WHAT NEEDS TO BE DONE: The listing is to be printed in full, exactly as given.

RECORDS SHOWN:

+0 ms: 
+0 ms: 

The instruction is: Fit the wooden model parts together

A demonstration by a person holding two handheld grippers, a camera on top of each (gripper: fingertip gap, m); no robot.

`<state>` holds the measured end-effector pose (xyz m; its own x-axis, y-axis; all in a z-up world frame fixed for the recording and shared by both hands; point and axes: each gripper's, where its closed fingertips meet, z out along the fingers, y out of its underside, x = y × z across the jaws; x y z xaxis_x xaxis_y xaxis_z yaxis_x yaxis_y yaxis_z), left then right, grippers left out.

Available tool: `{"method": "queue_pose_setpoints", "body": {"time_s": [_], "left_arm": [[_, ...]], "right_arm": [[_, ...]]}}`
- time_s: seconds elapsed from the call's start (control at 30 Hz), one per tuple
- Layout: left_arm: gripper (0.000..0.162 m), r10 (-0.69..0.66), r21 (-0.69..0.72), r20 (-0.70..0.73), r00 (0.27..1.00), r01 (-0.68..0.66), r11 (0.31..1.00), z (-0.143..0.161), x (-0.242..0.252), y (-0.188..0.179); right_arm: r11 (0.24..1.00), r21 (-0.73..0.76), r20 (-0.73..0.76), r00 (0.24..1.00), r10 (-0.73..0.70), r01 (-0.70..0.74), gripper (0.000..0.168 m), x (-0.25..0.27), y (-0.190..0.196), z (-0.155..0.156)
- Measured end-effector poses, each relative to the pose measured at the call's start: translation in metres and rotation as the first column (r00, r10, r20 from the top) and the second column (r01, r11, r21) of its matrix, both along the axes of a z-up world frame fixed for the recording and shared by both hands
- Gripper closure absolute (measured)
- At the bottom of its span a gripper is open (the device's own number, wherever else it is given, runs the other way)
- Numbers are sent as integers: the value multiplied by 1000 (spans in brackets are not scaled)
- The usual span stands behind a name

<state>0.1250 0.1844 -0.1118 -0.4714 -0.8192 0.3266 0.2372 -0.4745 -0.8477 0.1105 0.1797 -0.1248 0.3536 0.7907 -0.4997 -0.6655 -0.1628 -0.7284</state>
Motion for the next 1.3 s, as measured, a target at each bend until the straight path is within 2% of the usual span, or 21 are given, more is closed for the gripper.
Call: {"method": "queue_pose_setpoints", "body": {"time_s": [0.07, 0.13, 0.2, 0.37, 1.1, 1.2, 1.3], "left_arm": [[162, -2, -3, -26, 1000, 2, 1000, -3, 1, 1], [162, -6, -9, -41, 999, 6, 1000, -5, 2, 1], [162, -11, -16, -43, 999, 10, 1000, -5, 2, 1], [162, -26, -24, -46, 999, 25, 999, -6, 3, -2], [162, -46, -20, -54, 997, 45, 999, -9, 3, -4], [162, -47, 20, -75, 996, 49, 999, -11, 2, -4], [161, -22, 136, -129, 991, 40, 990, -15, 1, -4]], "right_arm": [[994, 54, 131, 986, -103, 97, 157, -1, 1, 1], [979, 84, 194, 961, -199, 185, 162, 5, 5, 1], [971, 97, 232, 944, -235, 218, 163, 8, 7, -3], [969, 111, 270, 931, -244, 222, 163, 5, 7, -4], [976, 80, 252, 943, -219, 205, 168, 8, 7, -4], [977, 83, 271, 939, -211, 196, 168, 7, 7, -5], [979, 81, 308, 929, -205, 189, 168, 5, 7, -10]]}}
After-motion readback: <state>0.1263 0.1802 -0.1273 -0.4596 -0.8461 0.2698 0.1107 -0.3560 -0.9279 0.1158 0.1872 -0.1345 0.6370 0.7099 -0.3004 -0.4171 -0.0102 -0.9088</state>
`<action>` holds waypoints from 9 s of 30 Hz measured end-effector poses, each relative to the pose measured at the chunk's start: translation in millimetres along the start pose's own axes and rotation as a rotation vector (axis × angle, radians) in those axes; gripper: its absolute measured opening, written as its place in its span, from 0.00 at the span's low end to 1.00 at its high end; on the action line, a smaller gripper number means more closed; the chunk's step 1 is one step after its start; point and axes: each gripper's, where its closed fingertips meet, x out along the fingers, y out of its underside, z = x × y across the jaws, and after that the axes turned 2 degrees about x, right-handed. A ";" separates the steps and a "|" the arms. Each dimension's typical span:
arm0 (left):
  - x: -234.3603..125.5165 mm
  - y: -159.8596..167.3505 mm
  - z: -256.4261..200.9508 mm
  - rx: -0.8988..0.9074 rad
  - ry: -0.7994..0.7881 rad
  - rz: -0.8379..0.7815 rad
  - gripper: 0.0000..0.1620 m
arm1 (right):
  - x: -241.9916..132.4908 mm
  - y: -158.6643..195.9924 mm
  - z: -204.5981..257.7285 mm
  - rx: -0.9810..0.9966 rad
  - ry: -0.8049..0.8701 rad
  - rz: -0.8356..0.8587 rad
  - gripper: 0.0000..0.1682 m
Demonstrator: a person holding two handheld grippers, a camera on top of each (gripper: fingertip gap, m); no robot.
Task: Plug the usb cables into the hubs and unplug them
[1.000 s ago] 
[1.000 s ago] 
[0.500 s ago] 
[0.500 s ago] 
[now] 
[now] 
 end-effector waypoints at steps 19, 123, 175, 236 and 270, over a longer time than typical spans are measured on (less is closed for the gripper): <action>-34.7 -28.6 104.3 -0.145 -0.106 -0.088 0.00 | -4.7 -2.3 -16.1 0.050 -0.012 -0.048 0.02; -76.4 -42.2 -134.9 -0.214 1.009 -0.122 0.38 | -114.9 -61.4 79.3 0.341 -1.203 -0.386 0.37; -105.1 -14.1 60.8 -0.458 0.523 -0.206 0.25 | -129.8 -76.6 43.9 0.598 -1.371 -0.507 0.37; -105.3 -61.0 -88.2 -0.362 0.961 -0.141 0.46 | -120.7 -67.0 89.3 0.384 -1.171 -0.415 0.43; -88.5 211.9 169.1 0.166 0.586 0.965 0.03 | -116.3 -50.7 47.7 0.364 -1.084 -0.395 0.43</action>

ANSWER FOR THE TASK:
+0 ms: 
+0 ms: 

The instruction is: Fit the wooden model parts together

A demonstration by a person holding two handheld grippers, a camera on top of each (gripper: fingertip gap, m); no robot.

`<state>` holds the measured end-effector pose (xyz m; its own x-axis, y-axis; all in a z-up world frame fixed for the recording and shared by both hands; point and axes: each gripper's, where its closed fingertips meet, z out along the fingers, y out of its underside, x = y × z across the jaws; x y z xaxis_x xaxis_y xaxis_z yaxis_x yaxis_y yaxis_z), left then right, grippers left out.

Available tool: `{"method": "queue_pose_setpoints", "body": {"time_s": [_], "left_arm": [[_, ...]], "right_arm": [[_, ...]]}}`
- time_s: seconds elapsed from the call's start (control at 30 Hz), one per tuple
- Layout: left_arm: gripper (0.000..0.162 m), r10 (-0.69..0.66), r21 (-0.69..0.72), r20 (-0.70..0.73), r00 (0.27..1.00), r01 (-0.68..0.66), r11 (0.31..1.00), z (-0.143..0.161), x (-0.242..0.252), y (-0.188..0.179); right_arm: r11 (0.24..1.00), r21 (-0.73..0.76), r20 (-0.73..0.76), r00 (0.24..1.00), r10 (-0.73..0.70), r01 (-0.70..0.74), gripper (0.000..0.168 m), x (-0.25..0.27), y (-0.190..0.196), z (-0.155..0.156)
- Measured end-effector poses, each relative to the pose measured at the call's start: translation in metres and rotation as the first column (r00, r10, r20 from the top) and the second column (r01, r11, r21) of its matrix, both along the axes of a z-up world frame fixed for the recording and shared by both hands
- Gripper closure absolute (measured)
- At the bottom of its span a gripper is open (the device's own number, wherever else it is given, runs the other way)
- Numbers are sent as integers: the value multiplied by 1000 (spans in brackets are not scaled)
- The usual span stands behind a name

<state>0.1250 0.1844 -0.1118 -0.4714 -0.8192 0.3266 0.2372 -0.4745 -0.8477 0.1105 0.1797 -0.1248 0.3536 0.7907 -0.4997 -0.6655 -0.1628 -0.7284</state>
Motion for the next 1.3 s, as measured, a target at each bend until the straight path is within 2% of the usual span, or 21 are given, more is closed for the gripper.
Call: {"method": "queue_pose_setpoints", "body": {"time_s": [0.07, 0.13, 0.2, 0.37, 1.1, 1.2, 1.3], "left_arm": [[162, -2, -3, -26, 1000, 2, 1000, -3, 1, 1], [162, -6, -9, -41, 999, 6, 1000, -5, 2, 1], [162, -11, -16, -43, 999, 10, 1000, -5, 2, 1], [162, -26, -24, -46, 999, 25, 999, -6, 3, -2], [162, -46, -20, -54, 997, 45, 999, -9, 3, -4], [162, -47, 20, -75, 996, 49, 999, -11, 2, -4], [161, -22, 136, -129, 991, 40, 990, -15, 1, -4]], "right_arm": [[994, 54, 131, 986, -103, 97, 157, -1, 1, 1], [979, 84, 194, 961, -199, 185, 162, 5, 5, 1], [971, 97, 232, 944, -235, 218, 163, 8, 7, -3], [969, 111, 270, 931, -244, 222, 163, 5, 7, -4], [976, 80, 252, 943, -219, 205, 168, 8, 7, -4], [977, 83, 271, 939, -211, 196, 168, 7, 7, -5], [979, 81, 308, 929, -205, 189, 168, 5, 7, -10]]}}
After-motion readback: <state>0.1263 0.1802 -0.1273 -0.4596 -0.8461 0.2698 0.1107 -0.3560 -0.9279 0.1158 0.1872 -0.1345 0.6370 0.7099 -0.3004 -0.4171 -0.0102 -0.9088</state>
`<action>` holds waypoints from 9 s of 30 Hz measured end-effector poses, each relative to the pose measured at the chunk's start: translation in millimetres along the start pose's own axes and rotation as a rotation vector (axis × angle, radians) in those axes; gripper: its absolute measured opening, written as its place in its span, from 0.00 at the span's low end to 1.00 at its high end; on the action line, a smaller gripper number means more closed; the chunk's step 1 is one step after its start; point and axes: each gripper's, where its closed fingertips meet, x out along the fingers, y out of its underside, z = x × y across the jaws, and after that the axes turned 2 degrees about x, right-handed. A ";" separates the steps and a "|" the arms. Each dimension's typical span:
arm0 (left):
  - x: -234.3603..125.5165 mm
  - y: -159.8596..167.3505 mm
  - z: -256.4261..200.9508 mm
  - rx: -0.8988..0.9074 rad
  - ry: -0.7994..0.7881 rad
  - rz: -0.8379..0.7815 rad
  - gripper: 0.0000..0.1620 m
arm1 (right):
  - x: -241.9916..132.4908 mm
  - y: -158.6643..195.9924 mm
  - z: -204.5981..257.7285 mm
  - rx: -0.9810..0.9966 rad
  - ry: -0.8049..0.8701 rad
  - rz: -0.8356..0.8587 rad
  - gripper: 0.0000..0.1682 m
Demonstrator: a person holding two handheld grippers, a camera on top of each (gripper: fingertip gap, m); no robot.
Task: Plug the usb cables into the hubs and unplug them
[1.000 s ago] 
[1.000 s ago] 
[0.500 s ago] 
[0.500 s ago] 
[now] 
[now] 
 end-effector waypoints at steps 19, 123, 175, 236 and 270, over a longer time than typical spans are measured on (less is closed for the gripper): <action>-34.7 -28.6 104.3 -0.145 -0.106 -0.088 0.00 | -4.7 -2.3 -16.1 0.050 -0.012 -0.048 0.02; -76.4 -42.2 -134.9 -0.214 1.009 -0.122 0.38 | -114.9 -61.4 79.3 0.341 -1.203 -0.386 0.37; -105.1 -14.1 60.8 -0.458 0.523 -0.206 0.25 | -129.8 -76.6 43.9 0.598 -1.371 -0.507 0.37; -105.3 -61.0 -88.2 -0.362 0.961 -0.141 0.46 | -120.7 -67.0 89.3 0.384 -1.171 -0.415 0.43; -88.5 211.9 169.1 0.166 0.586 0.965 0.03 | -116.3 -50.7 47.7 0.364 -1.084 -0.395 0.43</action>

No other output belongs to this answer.